[Aim of the exercise]:
Word for word, repeat the data that follows. Do not include the pictures.

Top of Given material

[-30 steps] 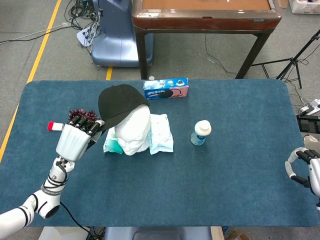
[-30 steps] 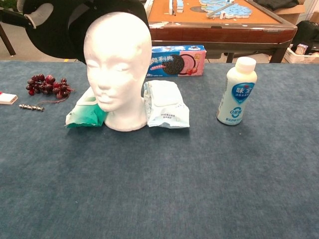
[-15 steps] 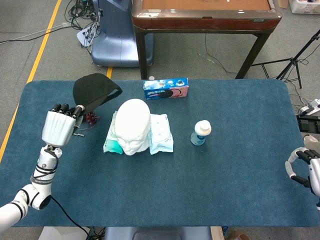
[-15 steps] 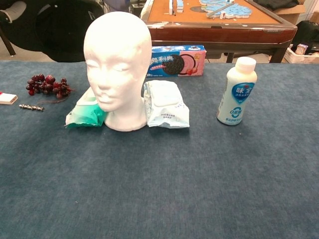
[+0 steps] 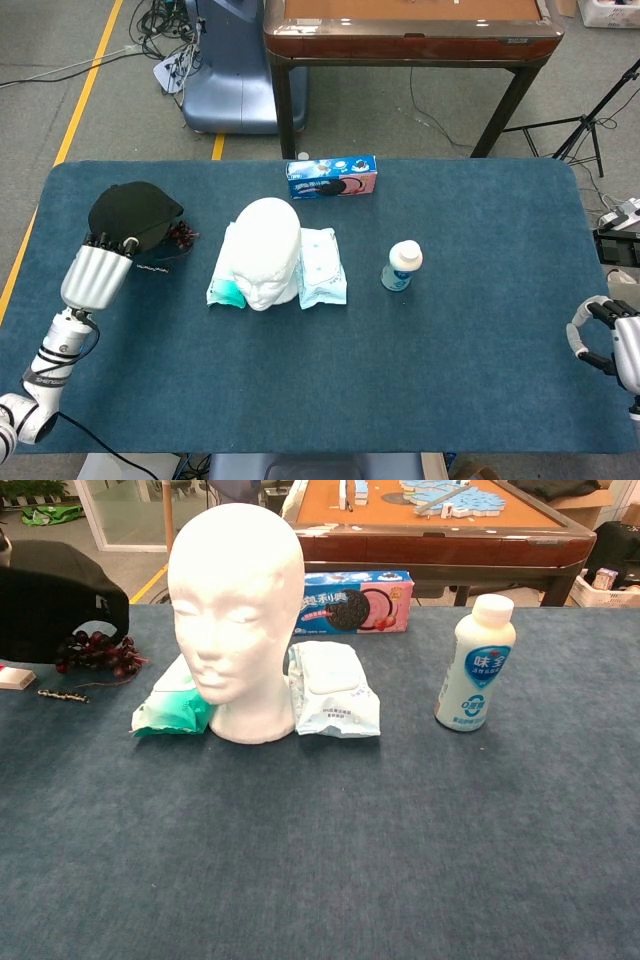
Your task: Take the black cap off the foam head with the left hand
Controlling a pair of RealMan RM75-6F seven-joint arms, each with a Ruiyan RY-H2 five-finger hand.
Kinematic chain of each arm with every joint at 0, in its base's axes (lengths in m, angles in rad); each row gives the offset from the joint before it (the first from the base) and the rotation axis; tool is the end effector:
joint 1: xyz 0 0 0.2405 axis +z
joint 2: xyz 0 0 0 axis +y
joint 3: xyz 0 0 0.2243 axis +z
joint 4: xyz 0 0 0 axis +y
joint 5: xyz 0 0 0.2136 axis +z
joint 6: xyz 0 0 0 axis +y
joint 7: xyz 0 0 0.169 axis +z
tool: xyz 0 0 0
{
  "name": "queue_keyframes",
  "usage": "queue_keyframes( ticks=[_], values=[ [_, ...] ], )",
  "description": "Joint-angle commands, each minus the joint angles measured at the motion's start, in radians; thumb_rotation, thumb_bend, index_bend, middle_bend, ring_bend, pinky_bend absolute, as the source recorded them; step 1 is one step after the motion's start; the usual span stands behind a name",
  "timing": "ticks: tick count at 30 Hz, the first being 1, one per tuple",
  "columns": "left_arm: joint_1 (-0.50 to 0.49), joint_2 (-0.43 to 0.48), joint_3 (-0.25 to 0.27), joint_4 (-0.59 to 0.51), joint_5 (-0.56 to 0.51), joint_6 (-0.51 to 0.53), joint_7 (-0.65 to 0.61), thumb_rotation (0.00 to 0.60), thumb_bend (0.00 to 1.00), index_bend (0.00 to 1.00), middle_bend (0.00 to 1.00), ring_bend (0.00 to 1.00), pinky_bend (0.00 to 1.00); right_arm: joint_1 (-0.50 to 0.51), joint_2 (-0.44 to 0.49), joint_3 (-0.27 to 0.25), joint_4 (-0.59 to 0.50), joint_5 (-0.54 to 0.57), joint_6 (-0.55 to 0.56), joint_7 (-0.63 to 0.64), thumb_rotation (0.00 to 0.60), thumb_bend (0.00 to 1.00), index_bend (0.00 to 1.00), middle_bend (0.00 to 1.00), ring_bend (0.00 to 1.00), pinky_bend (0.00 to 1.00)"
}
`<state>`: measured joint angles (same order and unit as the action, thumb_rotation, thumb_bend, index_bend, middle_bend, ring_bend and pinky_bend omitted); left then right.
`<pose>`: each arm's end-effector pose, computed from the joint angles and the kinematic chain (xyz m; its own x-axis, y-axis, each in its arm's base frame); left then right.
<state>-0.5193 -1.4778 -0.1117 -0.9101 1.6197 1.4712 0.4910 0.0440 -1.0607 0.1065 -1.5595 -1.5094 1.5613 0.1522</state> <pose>-0.2308 0.3482 0.1075 0.8322 -0.4533 0.3193 0.2830 -0.1479 -0.9476 -0.2939 -0.2037 0.1853 0.3529 0.1208 0.9278 -0.9349 0.0057 0.3548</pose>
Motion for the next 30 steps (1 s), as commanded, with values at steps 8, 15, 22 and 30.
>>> queue_keyframes(
  ticks=[8,15,22,30],
  values=[
    [0.137,0.084,0.06,-0.435,-0.19,-0.138,0.399,0.6,0.02,0.1,0.36,0.33,0.6,-0.001,0.001,0.0,0.001,0.001,0.002,0.006,0.6,0.41,0.6,0.48,0.46,0.64],
    [0.175,0.188,0.073,-0.711,-0.272,-0.14,0.532,0.6,0.0,0.0,0.19,0.26,0.59,0.0,0.0,0.0,0.0,0.0,0.0,0.0,0.6,0.41,0.6,0.48,0.46,0.64],
    [0.224,0.249,0.105,-0.845,-0.301,-0.079,0.633,0.6,0.0,0.03,0.2,0.26,0.59,0.002,-0.002,0.0,-0.002,0.003,-0.003,-0.011,0.6,0.41,0.6,0.48,0.46,0.64],
    [0.287,0.202,0.101,-0.711,-0.121,0.1,0.354,0.6,0.0,0.36,0.39,0.35,0.59,0.006,-0.01,-0.001,-0.004,0.007,-0.012,-0.032,0.6,0.41,0.6,0.48,0.46,0.64]
  ],
)
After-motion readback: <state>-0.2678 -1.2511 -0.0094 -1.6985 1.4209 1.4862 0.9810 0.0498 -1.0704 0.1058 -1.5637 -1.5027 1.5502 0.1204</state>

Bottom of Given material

[Result for this exercise]:
[-30 steps] 
[-30 steps] 
[-15 steps] 
[-15 steps] 
[+0 steps] 
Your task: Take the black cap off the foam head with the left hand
Controlling a pair of RealMan RM75-6F seven-joint arms, each with a Ruiyan RY-H2 five-finger hand.
Kinematic chain of each arm with every joint at 0, in its base's axes (lengths in m, angles in rad); each row gives the offset from the joint before it (the first from the base) and the rotation axis; tool is the end effector:
joint 1: xyz 0 0 0.2405 axis +z
joint 2: xyz 0 0 0 axis +y
joint 3: xyz 0 0 0.2243 axis +z
joint 4: xyz 0 0 0 axis +y
joint 5: xyz 0 0 0.2136 axis +z
joint 6: xyz 0 0 0 axis +y
joint 7: xyz 0 0 0.169 axis +z
tool: xyz 0 0 0
{
  "name": "queue_keyframes",
  "usage": "queue_keyframes( ticks=[_], values=[ [_, ...] ], )",
  "description": "Joint-angle commands, each minus the joint angles measured at the motion's start, in radians; thumb_rotation, thumb_bend, index_bend, middle_bend, ring_bend, pinky_bend absolute, as the source recorded them; step 1 is one step after the motion's start; the usual span stands behind a name",
  "timing": "ticks: tick count at 30 Hz, the first being 1, one per tuple",
  "columns": "left_arm: joint_1 (-0.50 to 0.49), joint_2 (-0.43 to 0.48), joint_3 (-0.25 to 0.27), joint_4 (-0.59 to 0.51), joint_5 (-0.56 to 0.51), joint_6 (-0.51 to 0.53), joint_7 (-0.65 to 0.61), thumb_rotation (0.00 to 0.60), thumb_bend (0.00 to 1.00), index_bend (0.00 to 1.00), middle_bend (0.00 to 1.00), ring_bend (0.00 to 1.00), pinky_bend (0.00 to 1.00); right_arm: joint_1 (-0.50 to 0.51), joint_2 (-0.44 to 0.49), joint_3 (-0.27 to 0.25), joint_4 (-0.59 to 0.50), joint_5 (-0.54 to 0.57), joint_6 (-0.55 to 0.56), joint_7 (-0.63 to 0.64), thumb_rotation (0.00 to 0.60), thumb_bend (0.00 to 1.00), index_bend (0.00 to 1.00), middle_bend (0.00 to 1.00), ring_bend (0.00 to 1.00), pinky_bend (0.00 to 1.00)"
}
`<state>`: measured joint angles (same order and unit as the action, thumb_rotation, thumb_bend, index_bend, middle_bend, ring_bend and pinky_bend omitted); left then right.
`<pose>`: each arm's end-effector pose, computed from the joint angles and the kinematic chain (xyz m; its own x-axis, y-axis, each in its arm's base frame); left then right.
<state>-0.5193 -1.4778 -0.1117 -0.9101 1.6197 1.4712 0.4910 0.0440 -1.0607 0.1065 -1.5595 -1.5094 1.5613 0.1522</state> <pose>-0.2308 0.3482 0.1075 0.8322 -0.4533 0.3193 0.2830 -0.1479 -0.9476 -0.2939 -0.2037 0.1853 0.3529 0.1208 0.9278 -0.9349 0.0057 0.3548</pose>
Motion for the next 30 steps (1 s), as commanded, with values at steps 8, 15, 22 and 30.
>>> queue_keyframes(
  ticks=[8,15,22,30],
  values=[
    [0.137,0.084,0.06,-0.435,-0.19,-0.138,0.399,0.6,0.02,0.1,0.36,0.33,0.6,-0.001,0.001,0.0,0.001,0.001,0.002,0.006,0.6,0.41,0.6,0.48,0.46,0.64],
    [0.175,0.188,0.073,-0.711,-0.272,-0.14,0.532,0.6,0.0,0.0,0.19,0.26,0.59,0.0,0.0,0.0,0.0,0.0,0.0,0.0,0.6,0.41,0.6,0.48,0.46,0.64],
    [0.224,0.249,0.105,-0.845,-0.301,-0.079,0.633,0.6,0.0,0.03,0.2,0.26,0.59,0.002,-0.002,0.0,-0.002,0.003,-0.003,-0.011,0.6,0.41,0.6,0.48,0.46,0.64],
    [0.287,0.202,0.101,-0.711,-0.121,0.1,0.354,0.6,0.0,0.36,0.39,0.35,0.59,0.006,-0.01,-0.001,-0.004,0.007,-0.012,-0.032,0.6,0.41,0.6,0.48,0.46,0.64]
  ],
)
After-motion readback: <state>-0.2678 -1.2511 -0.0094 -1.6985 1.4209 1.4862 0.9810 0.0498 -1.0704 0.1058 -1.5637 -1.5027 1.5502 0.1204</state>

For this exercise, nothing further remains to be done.